In Sussex County, Jason and Erin Exline own Brow & Beauty Bar in Rehoboth Beach.
Brow & Beauty Bar is known for their permanent makeup application. They also offer lash and skincare services.
“The biggest frustration we’re facing in our industry is the fact that not only are we already prepared for what’s going on, but based on the standards coming from the governor’s office, we’re already exceeding the sanitation requirements,” Jason Exline said.

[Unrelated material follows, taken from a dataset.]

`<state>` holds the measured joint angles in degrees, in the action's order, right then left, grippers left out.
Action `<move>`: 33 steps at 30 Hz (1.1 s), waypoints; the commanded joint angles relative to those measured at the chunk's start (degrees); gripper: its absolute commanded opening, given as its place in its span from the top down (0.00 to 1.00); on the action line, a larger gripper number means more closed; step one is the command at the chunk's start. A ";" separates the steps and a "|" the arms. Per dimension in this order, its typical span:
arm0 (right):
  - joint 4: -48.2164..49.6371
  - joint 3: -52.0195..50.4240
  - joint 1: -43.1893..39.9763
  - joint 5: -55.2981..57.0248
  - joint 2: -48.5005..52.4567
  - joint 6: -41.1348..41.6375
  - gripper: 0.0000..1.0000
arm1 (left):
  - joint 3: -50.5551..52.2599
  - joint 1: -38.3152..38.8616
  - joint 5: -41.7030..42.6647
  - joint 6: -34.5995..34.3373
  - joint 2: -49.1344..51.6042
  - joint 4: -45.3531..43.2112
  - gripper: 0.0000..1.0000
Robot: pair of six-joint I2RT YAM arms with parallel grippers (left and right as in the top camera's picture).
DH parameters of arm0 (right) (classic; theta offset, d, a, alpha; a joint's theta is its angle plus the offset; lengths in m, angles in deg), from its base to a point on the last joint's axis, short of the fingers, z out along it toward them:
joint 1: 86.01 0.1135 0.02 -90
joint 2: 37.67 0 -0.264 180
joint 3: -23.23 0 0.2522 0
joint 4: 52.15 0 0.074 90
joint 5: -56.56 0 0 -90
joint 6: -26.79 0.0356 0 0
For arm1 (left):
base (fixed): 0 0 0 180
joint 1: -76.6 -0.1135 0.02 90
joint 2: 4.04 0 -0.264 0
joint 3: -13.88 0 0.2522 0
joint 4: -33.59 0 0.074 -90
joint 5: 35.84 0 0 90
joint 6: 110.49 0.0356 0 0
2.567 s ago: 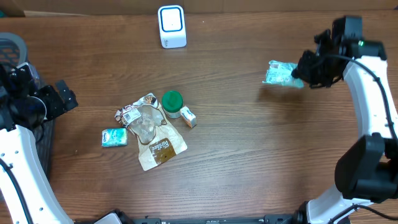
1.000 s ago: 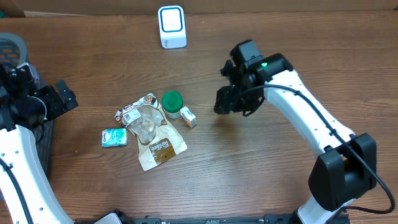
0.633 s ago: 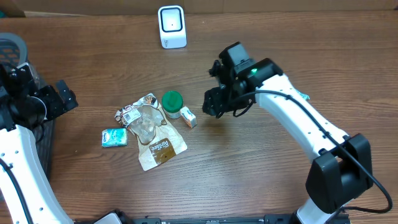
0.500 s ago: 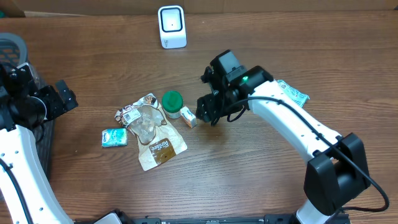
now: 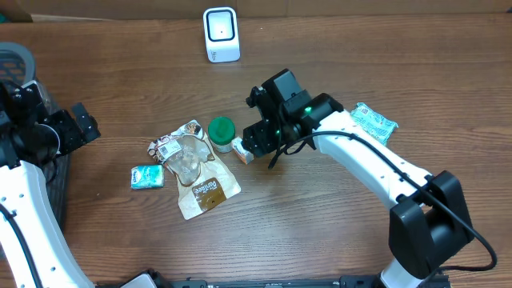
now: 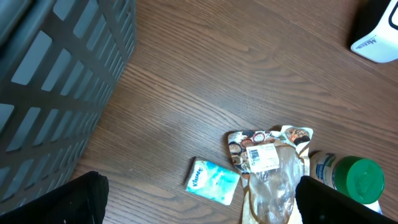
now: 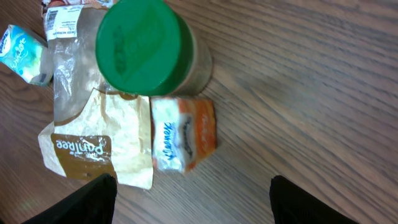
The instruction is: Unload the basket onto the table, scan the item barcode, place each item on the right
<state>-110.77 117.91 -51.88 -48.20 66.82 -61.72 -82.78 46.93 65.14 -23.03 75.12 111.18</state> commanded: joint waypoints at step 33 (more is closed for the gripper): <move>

After attempting to contact the governor, Exline started working with Sen. Ernesto Lopez (R-Lewes), who told him to come up with a reopening plan specific to his business. He submitted the plan to Lopez on Monday, May 18, and Lopez is expected to submit it to the governor after review. According to Exline, Lopez said that one of the governor’s main concerns is queuing, or customers waiting to be served.
They were approved for a Paycheck Protection Program loan but would much rather be working.

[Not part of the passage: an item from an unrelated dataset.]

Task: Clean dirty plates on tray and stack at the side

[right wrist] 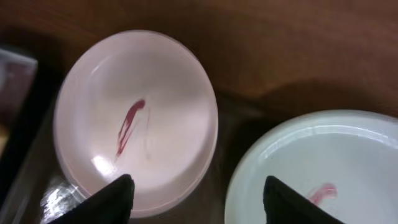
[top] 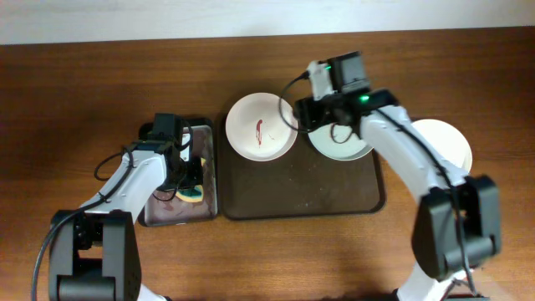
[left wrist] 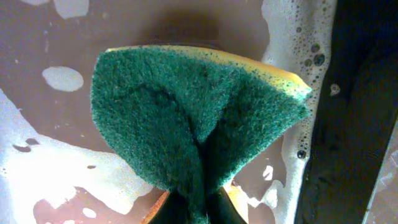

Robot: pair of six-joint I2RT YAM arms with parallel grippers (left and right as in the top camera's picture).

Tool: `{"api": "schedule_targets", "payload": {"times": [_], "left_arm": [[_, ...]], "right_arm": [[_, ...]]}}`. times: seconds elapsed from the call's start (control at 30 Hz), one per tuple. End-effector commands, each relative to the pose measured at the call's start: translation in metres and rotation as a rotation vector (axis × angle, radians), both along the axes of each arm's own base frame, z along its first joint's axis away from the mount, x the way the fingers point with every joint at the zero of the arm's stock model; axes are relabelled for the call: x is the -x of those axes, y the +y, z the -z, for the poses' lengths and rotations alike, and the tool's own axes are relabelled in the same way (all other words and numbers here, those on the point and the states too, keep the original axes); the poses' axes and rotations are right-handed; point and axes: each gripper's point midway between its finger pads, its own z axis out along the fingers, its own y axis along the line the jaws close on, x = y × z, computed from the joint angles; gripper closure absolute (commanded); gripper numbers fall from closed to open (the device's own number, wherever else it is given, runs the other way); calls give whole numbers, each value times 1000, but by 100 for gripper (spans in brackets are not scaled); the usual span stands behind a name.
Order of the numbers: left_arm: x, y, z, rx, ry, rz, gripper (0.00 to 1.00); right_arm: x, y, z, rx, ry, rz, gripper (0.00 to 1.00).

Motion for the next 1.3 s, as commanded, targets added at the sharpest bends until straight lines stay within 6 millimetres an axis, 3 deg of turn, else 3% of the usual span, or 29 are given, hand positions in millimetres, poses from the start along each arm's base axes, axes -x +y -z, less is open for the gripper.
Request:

“The assistance is nice, but I don’t want to sit around a collect a check. At the end of the day, if you don’t feel accomplished … you can only do that for so long,” he said.
Incoming Delaware Board of Cosmetology and Barbering president John Cook declined to comment, but past president Derrick Reed was willing.
Board member Reed owns His Image barber lounge in Wilmington and employs ten people.
“We are open under the restriction, for essential workers only,” he said. “It’s more of a 'thank you' to the workers. It doesn’t pay our bills.”
Reed said he sent a copy of Georgia’s reopening restrictions for salons to the Delaware Attorney General’s office for review and that the board is currently working on creating their own guidelines.
“The board is doing everything they can to make things happen and make things safer for people,” Reed said. “But as of right now, it’s kind of out of our control. The governor is calling the shots.”